= Data provided =

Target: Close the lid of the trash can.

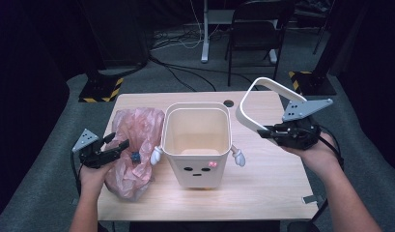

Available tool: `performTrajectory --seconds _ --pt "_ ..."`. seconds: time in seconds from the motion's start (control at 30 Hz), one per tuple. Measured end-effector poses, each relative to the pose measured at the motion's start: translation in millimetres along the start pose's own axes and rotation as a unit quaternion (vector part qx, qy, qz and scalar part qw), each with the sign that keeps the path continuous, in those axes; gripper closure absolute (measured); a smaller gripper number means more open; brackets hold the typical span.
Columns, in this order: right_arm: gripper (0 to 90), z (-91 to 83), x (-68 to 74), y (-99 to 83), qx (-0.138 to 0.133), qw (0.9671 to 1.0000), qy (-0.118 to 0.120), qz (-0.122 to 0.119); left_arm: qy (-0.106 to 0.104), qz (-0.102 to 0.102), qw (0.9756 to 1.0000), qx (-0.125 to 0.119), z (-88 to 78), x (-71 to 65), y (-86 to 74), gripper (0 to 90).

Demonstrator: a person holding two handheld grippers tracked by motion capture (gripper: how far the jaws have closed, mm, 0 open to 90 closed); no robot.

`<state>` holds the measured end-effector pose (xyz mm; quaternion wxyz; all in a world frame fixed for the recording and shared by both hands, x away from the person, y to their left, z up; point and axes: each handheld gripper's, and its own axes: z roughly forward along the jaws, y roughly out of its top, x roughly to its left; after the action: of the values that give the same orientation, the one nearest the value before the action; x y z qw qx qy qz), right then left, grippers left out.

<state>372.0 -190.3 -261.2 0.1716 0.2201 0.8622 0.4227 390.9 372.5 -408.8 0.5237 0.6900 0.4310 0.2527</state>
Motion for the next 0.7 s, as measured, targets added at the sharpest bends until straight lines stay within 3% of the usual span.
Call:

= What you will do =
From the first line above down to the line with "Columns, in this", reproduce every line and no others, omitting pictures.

= Answer to the problem =
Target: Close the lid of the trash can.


Available tool: `performTrajectory --seconds _ --pt "_ ..."`. seconds: time in seconds from the motion's start (control at 30 Hz), one per tuple. Measured end-effector poses, each relative to the pose measured at the motion's start: translation in millimetres along the start pose's own axes and rotation as a unit quaternion (vector part qx, qy, qz and scalar part qw), each with the sign that keeps the path continuous, in those axes; gripper closure absolute (measured); a smaller gripper number means more open; brackets hold the typical span.
Columns, in this order: right_arm: gripper (0 to 90), z (-91 to 83), x (-68 to 74), y (-99 to 83), qx (-0.138 to 0.133), qw (0.9671 to 1.0000), qy (-0.118 to 0.120), qz (-0.122 to 0.119); left_arm: qy (-0.106 to 0.104), qz (-0.102 to 0.102), qw (0.9756 to 1.0000), qx (-0.125 to 0.119), z (-88 to 78), x (-71 to 65), y (-86 to 74), gripper (0 to 90).

No further answer is needed.